When should I use them?
 
I don't think there is a one size fits all answer and it depends on how YOU want to operate the camera and how YOU see the subject/scene/lighting and wish to adjust the camera as necessary.

I generally use only spot metering when shooting with manual exposure, when I want to meter from one specific tone in the scene and set my exposure to match. This might be green grass at between -2/3 to +1 dependent on scene content and subject tone, or white clouds and bright whites and highlight at +3 or pale flesh at +1 1/3 etc. etc..

If I'm going to let the camera work out the exposure for me then normally I will use evaluative/matrix metering and rely on the camera's "intelligence" to make the best guess at exposure that it can. Even so it may still be necessary to dial in some exposure compensation.

Partial metering is the same as spot metering, but with a larger spot.

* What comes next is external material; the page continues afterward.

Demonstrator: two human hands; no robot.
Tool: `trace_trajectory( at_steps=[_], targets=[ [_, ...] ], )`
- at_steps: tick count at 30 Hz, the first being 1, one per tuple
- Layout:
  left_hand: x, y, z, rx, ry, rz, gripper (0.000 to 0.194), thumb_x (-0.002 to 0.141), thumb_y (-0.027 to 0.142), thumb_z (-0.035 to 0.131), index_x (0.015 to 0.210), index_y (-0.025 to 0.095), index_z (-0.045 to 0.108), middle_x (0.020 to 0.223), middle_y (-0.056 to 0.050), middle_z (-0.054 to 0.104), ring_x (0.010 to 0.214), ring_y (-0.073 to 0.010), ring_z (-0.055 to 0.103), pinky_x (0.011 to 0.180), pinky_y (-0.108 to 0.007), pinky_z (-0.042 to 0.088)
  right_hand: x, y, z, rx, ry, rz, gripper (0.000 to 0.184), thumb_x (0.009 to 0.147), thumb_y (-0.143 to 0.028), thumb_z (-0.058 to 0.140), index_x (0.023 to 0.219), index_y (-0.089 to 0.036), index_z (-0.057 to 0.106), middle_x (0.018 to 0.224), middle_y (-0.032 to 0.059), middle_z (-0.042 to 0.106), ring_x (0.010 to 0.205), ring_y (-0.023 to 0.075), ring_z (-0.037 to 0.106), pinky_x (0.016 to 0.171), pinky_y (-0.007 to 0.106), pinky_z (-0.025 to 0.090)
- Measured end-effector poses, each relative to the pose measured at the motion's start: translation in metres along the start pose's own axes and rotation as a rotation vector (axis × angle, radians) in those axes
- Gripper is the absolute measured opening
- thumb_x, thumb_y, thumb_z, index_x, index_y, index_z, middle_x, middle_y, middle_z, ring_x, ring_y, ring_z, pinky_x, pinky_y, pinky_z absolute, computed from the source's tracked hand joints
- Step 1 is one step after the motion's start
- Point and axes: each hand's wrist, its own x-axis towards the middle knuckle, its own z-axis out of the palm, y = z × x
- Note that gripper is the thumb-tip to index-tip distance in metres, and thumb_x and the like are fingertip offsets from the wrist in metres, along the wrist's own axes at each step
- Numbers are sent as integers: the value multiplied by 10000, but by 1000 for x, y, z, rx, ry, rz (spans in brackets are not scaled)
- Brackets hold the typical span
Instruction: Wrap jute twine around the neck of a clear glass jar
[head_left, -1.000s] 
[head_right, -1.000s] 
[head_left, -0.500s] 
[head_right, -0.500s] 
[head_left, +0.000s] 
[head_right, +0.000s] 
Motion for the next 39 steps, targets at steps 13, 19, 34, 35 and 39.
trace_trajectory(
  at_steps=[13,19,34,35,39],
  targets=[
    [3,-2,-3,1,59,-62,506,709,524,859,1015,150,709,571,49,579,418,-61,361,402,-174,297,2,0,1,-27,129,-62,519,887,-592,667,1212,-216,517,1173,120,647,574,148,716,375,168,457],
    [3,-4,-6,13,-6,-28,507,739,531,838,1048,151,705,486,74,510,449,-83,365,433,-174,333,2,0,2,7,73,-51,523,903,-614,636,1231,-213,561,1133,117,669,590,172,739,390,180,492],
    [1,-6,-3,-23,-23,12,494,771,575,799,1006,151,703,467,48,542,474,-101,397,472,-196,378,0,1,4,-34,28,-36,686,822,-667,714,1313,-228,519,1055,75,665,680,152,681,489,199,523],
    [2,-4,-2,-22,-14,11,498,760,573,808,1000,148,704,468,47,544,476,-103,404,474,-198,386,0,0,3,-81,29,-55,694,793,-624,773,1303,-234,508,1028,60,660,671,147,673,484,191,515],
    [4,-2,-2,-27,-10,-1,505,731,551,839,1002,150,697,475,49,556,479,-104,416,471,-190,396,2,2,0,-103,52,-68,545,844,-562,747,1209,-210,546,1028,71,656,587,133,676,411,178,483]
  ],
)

Centre weighted average looks at the entire scene, but weights the exposure to consider the centre of the frame to be the subject and the periphery to be of less interest.

So, your choice might be influenced by the tonal content and tonal distribution of the scene, but more importantly YOU need to figure out how the camera sees the scene so that YOU can provide the necessary exposure overrides.
 
I rarely switch metering modes, there's not much point if you've learned how the meter works in one mode.

I meter something that'll 'work' then either Ael or use manual for it. (more likely ae lock in AV)
 
I tend to only use spot metering... just a habit I should probably get over. But with spot metering I know exactly what the camera is evaluating and exactly how that spot may fool the camera.

Matrix metering can also be nice. It evaluates the entire scene and is more "stable." It won't fluctuate much with relatively minor changes in color/subject/etc... so once you've got your offset, (EC) if required, it's a lot like manual exposure. Plus it's "smart" and takes advantage of scene recognition and the expensive computer they put in your camera.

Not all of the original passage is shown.